### What to produce:
Exact copies of all the records are the expected output.

### Stored dataset items:
——————

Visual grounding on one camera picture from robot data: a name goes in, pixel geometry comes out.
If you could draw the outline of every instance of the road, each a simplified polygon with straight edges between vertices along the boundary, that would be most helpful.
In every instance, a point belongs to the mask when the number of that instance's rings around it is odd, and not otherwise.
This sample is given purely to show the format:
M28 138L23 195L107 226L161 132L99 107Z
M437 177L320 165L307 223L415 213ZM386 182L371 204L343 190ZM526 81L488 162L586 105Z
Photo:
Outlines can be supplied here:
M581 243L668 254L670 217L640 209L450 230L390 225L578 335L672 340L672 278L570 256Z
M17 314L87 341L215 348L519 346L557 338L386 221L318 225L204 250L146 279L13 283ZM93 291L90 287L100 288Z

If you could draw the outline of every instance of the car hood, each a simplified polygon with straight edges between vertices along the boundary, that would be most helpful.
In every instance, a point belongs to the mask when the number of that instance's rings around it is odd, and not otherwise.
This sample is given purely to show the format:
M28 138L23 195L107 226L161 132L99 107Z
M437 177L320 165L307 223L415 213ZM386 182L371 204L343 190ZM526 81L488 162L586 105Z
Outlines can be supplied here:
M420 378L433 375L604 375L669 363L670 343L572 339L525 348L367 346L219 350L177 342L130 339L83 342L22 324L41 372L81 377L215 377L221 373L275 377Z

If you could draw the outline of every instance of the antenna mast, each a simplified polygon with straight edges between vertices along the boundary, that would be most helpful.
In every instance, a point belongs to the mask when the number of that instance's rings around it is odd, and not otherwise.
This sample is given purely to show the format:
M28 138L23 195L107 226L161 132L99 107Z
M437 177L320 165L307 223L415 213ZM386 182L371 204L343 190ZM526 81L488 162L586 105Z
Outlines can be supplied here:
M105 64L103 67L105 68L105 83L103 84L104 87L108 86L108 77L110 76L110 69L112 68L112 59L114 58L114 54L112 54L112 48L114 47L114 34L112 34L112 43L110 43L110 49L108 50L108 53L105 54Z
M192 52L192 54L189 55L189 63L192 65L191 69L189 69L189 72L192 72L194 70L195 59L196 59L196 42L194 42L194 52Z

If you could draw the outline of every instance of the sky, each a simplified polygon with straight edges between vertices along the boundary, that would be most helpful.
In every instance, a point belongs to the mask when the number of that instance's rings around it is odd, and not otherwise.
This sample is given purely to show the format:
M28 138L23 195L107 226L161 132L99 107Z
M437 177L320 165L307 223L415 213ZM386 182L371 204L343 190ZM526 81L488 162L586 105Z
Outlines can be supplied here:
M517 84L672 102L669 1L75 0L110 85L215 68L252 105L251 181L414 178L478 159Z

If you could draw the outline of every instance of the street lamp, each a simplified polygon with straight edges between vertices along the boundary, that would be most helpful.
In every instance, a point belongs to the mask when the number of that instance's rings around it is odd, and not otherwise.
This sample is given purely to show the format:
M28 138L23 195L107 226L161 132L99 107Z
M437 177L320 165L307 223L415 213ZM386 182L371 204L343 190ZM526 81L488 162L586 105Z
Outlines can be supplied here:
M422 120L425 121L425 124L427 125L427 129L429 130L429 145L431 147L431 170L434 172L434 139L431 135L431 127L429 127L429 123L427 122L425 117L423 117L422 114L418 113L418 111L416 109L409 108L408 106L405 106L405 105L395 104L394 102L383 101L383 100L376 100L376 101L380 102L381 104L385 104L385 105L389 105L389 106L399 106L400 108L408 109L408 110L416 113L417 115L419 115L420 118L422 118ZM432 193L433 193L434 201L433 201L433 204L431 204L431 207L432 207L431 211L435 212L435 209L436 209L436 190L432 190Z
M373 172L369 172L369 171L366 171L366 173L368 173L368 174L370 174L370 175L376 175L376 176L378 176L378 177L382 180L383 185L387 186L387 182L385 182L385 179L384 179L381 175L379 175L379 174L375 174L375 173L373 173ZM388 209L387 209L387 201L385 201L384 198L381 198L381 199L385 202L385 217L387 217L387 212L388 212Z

——————

### Result:
Visual grounding on one camera picture from robot data: a name goes in, pixel geometry comes out.
If you could draw the outline of every instance of the road, each a simplified polygon with straight edges between vertices along the boundary, that would be most helpful.
In every instance, a point belongs to the mask when the number of that instance's rings around it is odd, and not otherwise.
This sample is given purely to show the format:
M28 138L23 195L107 226L161 132L99 107Z
M437 177L320 165L307 223L415 213ZM386 182L371 204L343 190ZM526 81L488 162L586 105Z
Photo:
Outlines can be supplied here:
M581 243L668 254L670 217L640 209L450 230L390 225L578 335L672 340L672 278L570 256Z
M17 314L87 341L215 348L519 346L557 338L386 221L318 225L204 250L146 279L13 283ZM93 291L90 287L100 288Z

If you could draw the outline of every instance of the car hood, each a simplified polygon with straight edges between vertices along the boundary, that would be most helpful.
In every instance, a point belongs to the mask when the number of that instance's rings around it is odd, and not otherwise.
This sample is given purely to show the format:
M28 138L23 195L107 226L161 132L99 107Z
M437 177L320 165L307 223L415 213ZM386 182L371 204L343 190ZM526 81L488 162L586 105Z
Outlines can be supplied here:
M420 378L433 375L604 375L669 363L670 343L572 339L525 348L367 346L219 350L177 342L130 339L83 342L22 324L41 372L81 377L215 377L221 373L275 377Z

If you could draw the outline of every instance of the antenna mast, each a simplified polygon with straight edges between vertices along the boundary, that would be most helpful.
In every instance, a point belongs to the mask when the number of that instance's rings around it is odd, and not otherwise.
This sample is given purely to show the format:
M28 138L23 195L107 226L161 132L99 107Z
M437 177L320 165L307 223L415 213ZM386 182L371 204L343 190ZM526 81L488 162L586 105Z
Outlines can be supplied here:
M105 64L103 67L105 68L105 83L103 84L104 87L108 86L108 77L110 76L110 69L112 68L112 59L114 58L114 54L112 54L112 48L114 47L114 34L112 34L112 43L110 43L110 49L108 50L108 53L105 54Z
M192 52L192 54L189 55L189 63L192 65L191 69L189 69L189 72L192 72L194 70L195 59L196 59L196 42L194 42L194 52Z

If you could draw the outline of every instance of the sky, each a simplified polygon with straight edges between vertices along the boundary, that would be most helpful.
In every instance, a point belongs to the mask when the number of that instance's rings around it is odd, and not otherwise.
This sample is given purely to show the format:
M28 138L23 195L107 226L161 132L99 107Z
M437 177L320 165L307 223L415 213ZM386 182L371 204L343 190ZM526 81L488 162L586 105Z
Outlines can be supplied here:
M517 84L672 102L669 1L75 0L110 85L215 68L252 105L251 181L414 178L478 159Z

If you could draw the outline of every instance of the street lamp, each a simplified polygon with straight edges between vertices along the boundary, that would be most helpful.
In every instance, a point belongs to the mask when the number of that instance's rings around it is odd, and not otherwise.
This sample is given purely to show the format:
M28 138L23 195L107 226L161 132L99 107Z
M437 177L320 165L307 223L415 213ZM386 182L371 204L343 190ZM526 81L488 162L586 105Z
Outlines can be supplied here:
M422 120L425 121L425 124L427 125L427 129L429 130L429 145L431 147L431 170L434 172L434 139L431 135L431 127L429 127L429 123L427 122L425 117L423 117L422 114L418 113L418 111L416 109L409 108L408 106L405 106L405 105L395 104L394 102L383 101L383 100L376 100L376 101L380 102L381 104L385 104L385 105L389 105L389 106L399 106L400 108L408 109L408 110L416 113L417 115L419 115L420 118L422 118ZM432 193L433 193L434 201L433 201L433 204L431 204L431 207L432 207L431 211L435 212L435 209L436 209L436 190L432 190Z
M373 172L369 172L369 171L366 171L366 173L368 173L368 174L370 174L370 175L376 175L376 176L378 176L378 177L382 180L383 185L387 186L387 182L385 182L385 179L384 179L381 175L379 175L379 174L375 174L375 173L373 173ZM388 209L387 209L387 201L385 201L384 198L381 198L381 199L385 202L385 217L387 217L387 212L388 212Z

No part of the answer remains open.